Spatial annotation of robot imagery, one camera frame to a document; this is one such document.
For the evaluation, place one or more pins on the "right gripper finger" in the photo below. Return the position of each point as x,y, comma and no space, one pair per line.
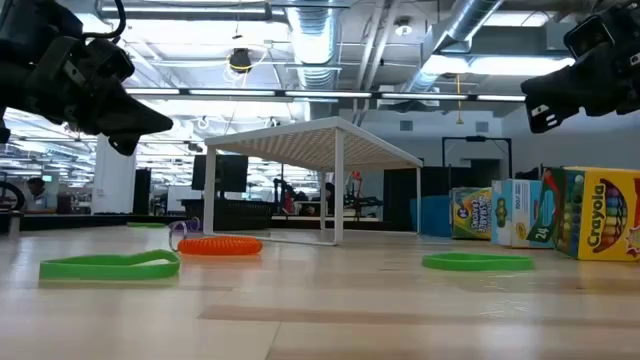
547,117
565,87

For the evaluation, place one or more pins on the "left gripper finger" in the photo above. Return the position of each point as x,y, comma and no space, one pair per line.
125,144
130,117

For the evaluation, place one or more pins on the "green rubber band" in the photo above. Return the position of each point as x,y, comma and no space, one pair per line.
475,265
145,225
100,270

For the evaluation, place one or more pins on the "blue white crayon box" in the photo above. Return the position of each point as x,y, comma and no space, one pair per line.
515,210

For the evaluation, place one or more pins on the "purple spiral coil band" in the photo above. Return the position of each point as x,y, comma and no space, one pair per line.
192,225

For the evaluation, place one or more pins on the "yellow Crayola crayon box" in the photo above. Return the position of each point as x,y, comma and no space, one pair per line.
600,215

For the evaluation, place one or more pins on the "washable crayons box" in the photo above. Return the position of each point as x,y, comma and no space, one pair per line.
472,212

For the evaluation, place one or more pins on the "black mesh basket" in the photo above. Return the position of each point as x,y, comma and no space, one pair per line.
240,215

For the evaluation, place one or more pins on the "orange spiral coil band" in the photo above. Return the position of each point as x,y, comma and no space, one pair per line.
220,246

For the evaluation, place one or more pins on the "blue plastic tray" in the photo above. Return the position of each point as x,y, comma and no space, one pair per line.
432,215

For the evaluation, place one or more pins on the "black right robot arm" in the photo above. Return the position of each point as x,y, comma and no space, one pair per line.
631,25

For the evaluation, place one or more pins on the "white building column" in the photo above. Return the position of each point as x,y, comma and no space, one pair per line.
115,180

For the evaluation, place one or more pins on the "black tall cabinet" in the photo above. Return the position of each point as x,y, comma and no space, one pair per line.
141,192

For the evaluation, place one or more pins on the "seated person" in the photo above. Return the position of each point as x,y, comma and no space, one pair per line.
37,197

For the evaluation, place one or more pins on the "black background monitor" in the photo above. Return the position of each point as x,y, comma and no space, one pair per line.
230,172

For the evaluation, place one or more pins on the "white ceiling sensor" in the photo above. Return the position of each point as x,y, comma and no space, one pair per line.
403,29

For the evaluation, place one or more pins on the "black partition panel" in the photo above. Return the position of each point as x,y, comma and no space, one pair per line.
397,200

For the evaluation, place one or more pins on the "white perforated metal shelf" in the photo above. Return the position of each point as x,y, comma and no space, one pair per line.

****************************************

Could you write the entries out again exactly, without their pictures?

Exercise output:
Spatial annotation of robot imagery, one camera frame to a document; this is one such document.
For the evaluation, place one or more pins on the "right gripper finger" in the photo below. Return the position of each point as x,y, comma and no space, one pair per line.
547,117
565,87

For the evaluation, place one or more pins on the "left gripper finger" in the photo above. Return the position of each point as x,y, comma and no space, one pair per line.
125,144
130,117

For the evaluation, place one or more pins on the "green rubber band" in the photo above. Return the position of each point as x,y, comma and no space, one pair per line.
475,265
145,225
100,270

For the evaluation, place one or more pins on the "blue white crayon box" in the photo above. Return the position of each point as x,y, comma and no space, one pair per line.
515,210

For the evaluation, place one or more pins on the "purple spiral coil band" in the photo above. Return the position of each point as x,y, comma and no space, one pair per line.
192,225

For the evaluation, place one or more pins on the "yellow Crayola crayon box" in the photo above. Return the position of each point as x,y, comma and no space, one pair per line.
600,215

For the evaluation, place one or more pins on the "washable crayons box" in the photo above. Return the position of each point as x,y, comma and no space, one pair per line.
472,212

For the evaluation, place one or more pins on the "black mesh basket" in the photo above. Return the position of each point as x,y, comma and no space, one pair per line.
240,215

For the evaluation, place one or more pins on the "orange spiral coil band" in the photo above. Return the position of each point as x,y, comma and no space, one pair per line.
220,246

For the evaluation, place one or more pins on the "blue plastic tray" in the photo above. Return the position of each point as x,y, comma and no space, one pair per line.
432,215

For the evaluation, place one or more pins on the "black right robot arm" in the photo above. Return the position of each point as x,y, comma and no space, one pair per line.
631,25

For the evaluation, place one or more pins on the "white building column" in the photo above. Return the position of each point as x,y, comma and no space, one pair per line.
115,180

For the evaluation, place one or more pins on the "black tall cabinet" in the photo above. Return the position of each point as x,y, comma and no space, one pair per line.
141,192

For the evaluation, place one or more pins on the "seated person" in the photo above. Return the position of each point as x,y, comma and no space, one pair per line.
37,197

For the evaluation, place one or more pins on the "black background monitor" in the photo above. Return the position of each point as x,y, comma and no space, one pair per line.
230,172

For the evaluation, place one or more pins on the "white ceiling sensor" in the photo above. Return the position of each point as x,y, comma and no space, one pair per line.
403,29

For the evaluation, place one or more pins on the "black partition panel" in the photo above. Return the position of each point as x,y, comma and no space, one pair per line.
397,200

For the evaluation, place one or more pins on the "white perforated metal shelf" in the photo above. Return the position of each point as x,y, comma and no space, one pair per line.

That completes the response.